[Opening Input data section]

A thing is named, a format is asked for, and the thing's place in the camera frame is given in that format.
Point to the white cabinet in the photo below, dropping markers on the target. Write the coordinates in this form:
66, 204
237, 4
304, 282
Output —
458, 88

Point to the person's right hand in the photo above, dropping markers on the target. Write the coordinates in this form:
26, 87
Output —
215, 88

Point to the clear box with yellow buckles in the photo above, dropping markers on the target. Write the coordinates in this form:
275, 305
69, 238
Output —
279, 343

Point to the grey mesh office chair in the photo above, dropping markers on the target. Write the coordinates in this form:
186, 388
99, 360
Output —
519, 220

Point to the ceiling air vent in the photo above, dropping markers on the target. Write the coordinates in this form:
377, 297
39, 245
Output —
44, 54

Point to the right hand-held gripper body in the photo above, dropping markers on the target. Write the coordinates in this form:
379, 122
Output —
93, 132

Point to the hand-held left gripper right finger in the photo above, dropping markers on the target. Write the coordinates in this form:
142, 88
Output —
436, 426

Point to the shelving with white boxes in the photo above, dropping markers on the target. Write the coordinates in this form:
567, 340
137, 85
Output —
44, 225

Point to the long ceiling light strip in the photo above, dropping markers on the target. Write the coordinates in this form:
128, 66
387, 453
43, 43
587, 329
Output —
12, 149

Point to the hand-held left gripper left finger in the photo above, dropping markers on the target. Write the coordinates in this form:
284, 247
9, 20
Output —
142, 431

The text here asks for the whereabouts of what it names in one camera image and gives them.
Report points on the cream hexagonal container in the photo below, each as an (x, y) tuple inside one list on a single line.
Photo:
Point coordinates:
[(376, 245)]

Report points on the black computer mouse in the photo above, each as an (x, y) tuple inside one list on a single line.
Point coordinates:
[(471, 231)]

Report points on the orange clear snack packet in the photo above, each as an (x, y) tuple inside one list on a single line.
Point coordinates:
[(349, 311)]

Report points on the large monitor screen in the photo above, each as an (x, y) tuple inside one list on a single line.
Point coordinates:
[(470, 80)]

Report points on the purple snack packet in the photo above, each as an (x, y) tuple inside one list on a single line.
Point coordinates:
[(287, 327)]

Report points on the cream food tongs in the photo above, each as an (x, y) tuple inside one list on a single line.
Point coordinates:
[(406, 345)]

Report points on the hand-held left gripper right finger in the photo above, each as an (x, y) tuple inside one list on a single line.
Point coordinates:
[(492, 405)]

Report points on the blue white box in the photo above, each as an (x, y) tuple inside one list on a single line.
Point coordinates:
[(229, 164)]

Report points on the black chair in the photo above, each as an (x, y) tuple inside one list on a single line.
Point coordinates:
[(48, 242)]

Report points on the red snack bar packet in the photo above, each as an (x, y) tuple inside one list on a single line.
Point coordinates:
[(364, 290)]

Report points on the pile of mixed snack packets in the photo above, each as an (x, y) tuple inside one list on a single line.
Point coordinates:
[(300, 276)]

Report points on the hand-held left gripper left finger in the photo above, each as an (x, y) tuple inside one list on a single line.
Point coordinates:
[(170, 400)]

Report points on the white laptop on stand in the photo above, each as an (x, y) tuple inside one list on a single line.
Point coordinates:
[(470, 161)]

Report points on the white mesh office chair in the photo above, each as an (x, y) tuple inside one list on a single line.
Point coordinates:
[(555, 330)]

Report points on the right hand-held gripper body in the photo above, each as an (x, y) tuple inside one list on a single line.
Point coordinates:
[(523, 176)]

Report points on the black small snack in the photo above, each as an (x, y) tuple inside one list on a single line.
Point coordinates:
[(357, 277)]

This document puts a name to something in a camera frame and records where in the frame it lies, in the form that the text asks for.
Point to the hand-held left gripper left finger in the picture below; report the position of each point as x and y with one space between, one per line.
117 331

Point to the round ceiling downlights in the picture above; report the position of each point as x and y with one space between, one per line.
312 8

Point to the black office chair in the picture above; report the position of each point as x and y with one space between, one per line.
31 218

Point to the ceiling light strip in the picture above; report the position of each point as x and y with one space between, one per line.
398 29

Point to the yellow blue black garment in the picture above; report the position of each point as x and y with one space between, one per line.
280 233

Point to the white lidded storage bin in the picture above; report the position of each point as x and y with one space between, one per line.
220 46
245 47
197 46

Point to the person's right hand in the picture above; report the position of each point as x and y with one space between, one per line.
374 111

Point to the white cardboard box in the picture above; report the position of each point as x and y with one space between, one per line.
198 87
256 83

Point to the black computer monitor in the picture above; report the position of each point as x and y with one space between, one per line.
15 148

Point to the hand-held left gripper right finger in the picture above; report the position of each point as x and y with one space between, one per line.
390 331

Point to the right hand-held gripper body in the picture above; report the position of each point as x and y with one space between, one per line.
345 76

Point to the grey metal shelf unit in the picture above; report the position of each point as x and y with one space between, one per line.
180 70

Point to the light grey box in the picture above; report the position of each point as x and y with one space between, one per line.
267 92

[Closing Input data section]

Repeat the data in its entirety, exactly as written.

## Reply
A thing is named, a format is asked for, and the thing's place in the camera frame is given in that format.
Point to the white cabinet in the photo below, dropping markers on the target. Write the coordinates in this form:
66, 204
237, 4
304, 282
Output —
458, 88

Point to the person's right hand in the photo above, dropping markers on the target. Write the coordinates in this form:
26, 87
Output —
215, 88

Point to the clear box with yellow buckles in the photo above, dropping markers on the target. Write the coordinates in this form:
275, 305
69, 238
Output —
279, 343

Point to the grey mesh office chair in the photo above, dropping markers on the target. Write the coordinates in this form:
186, 388
99, 360
Output —
519, 220

Point to the ceiling air vent in the photo above, dropping markers on the target. Write the coordinates in this form:
377, 297
39, 245
Output —
44, 54

Point to the right hand-held gripper body in the photo above, dropping markers on the target. Write the coordinates in this form:
379, 122
Output —
93, 132

Point to the hand-held left gripper right finger in the photo above, dropping markers on the target. Write the coordinates in this form:
142, 88
Output —
436, 426

Point to the shelving with white boxes in the photo above, dropping markers on the target. Write the coordinates in this form:
567, 340
137, 85
Output —
44, 225

Point to the long ceiling light strip in the photo above, dropping markers on the target. Write the coordinates in this form:
128, 66
387, 453
43, 43
587, 329
Output —
12, 149

Point to the hand-held left gripper left finger in the photo above, dropping markers on the target. Write the coordinates in this form:
284, 247
9, 20
Output —
142, 431

The text here asks for the whereabouts of what it names in one camera image and gives them.
Report points on the cream hexagonal container in the photo below, each as an (x, y) tuple inside one list on a single line.
Photo:
Point coordinates:
[(376, 245)]

Report points on the black computer mouse in the photo above, each as an (x, y) tuple inside one list on a single line.
Point coordinates:
[(471, 231)]

Report points on the orange clear snack packet in the photo above, each as an (x, y) tuple inside one list on a single line.
Point coordinates:
[(349, 311)]

Report points on the large monitor screen in the photo above, each as an (x, y) tuple inside one list on a single line.
Point coordinates:
[(470, 80)]

Report points on the purple snack packet in the photo above, each as an (x, y) tuple inside one list on a single line.
Point coordinates:
[(287, 327)]

Report points on the cream food tongs in the photo above, each as an (x, y) tuple inside one list on a single line.
Point coordinates:
[(406, 345)]

Report points on the hand-held left gripper right finger in the photo above, each as an (x, y) tuple inside one list on a single line.
Point coordinates:
[(492, 405)]

Report points on the blue white box in the photo above, each as an (x, y) tuple inside one list on a single line.
Point coordinates:
[(229, 164)]

Report points on the black chair in the photo above, each as an (x, y) tuple inside one list on a single line.
Point coordinates:
[(48, 242)]

Report points on the red snack bar packet in the photo above, each as an (x, y) tuple inside one list on a single line.
Point coordinates:
[(364, 290)]

Report points on the pile of mixed snack packets in the photo above, each as an (x, y) tuple inside one list on a single line.
Point coordinates:
[(300, 276)]

Report points on the hand-held left gripper left finger in the photo above, each as an (x, y) tuple inside one list on a single line.
Point coordinates:
[(170, 400)]

Report points on the white laptop on stand in the photo above, each as an (x, y) tuple inside one list on a single line.
Point coordinates:
[(470, 161)]

Report points on the white mesh office chair in the photo above, each as an (x, y) tuple inside one list on a single line.
Point coordinates:
[(555, 330)]

Report points on the right hand-held gripper body in the photo above, each as an (x, y) tuple inside one list on a single line.
Point coordinates:
[(523, 176)]

Report points on the black small snack in the photo above, each as an (x, y) tuple inside one list on a single line.
Point coordinates:
[(357, 277)]

This document puts a name to something in a camera frame and records where in the frame it lies, in the form that the text asks for.
Point to the hand-held left gripper left finger in the picture below; report the position of each point as x and y with one space between, one per line.
117 331

Point to the round ceiling downlights in the picture above; report the position of each point as x and y with one space between, one per line.
312 8

Point to the black office chair in the picture above; report the position of each point as x and y with one space between, one per line.
31 218

Point to the ceiling light strip in the picture above; report the position of each point as x and y with one space between, one per line.
398 29

Point to the yellow blue black garment in the picture above; report the position of each point as x and y with one space between, one per line.
280 233

Point to the white lidded storage bin in the picture above; report the position of each point as x and y with one space between, one per line.
220 46
245 47
197 46

Point to the person's right hand in the picture above; report the position of each point as x and y with one space between, one per line.
374 111

Point to the white cardboard box in the picture above; report the position of each point as x and y with one space between, one per line.
198 87
256 83

Point to the black computer monitor in the picture above; report the position of each point as x and y with one space between, one per line.
15 148

Point to the hand-held left gripper right finger in the picture above; report the position of each point as x and y with one space between, one per line.
390 331

Point to the right hand-held gripper body in the picture above; report the position of each point as x and y with one space between, one per line.
345 76

Point to the grey metal shelf unit in the picture above; report the position of each point as x and y with one space between, one per line.
180 70

Point to the light grey box in the picture above; report the position of each point as x and y with one space between, one per line.
267 92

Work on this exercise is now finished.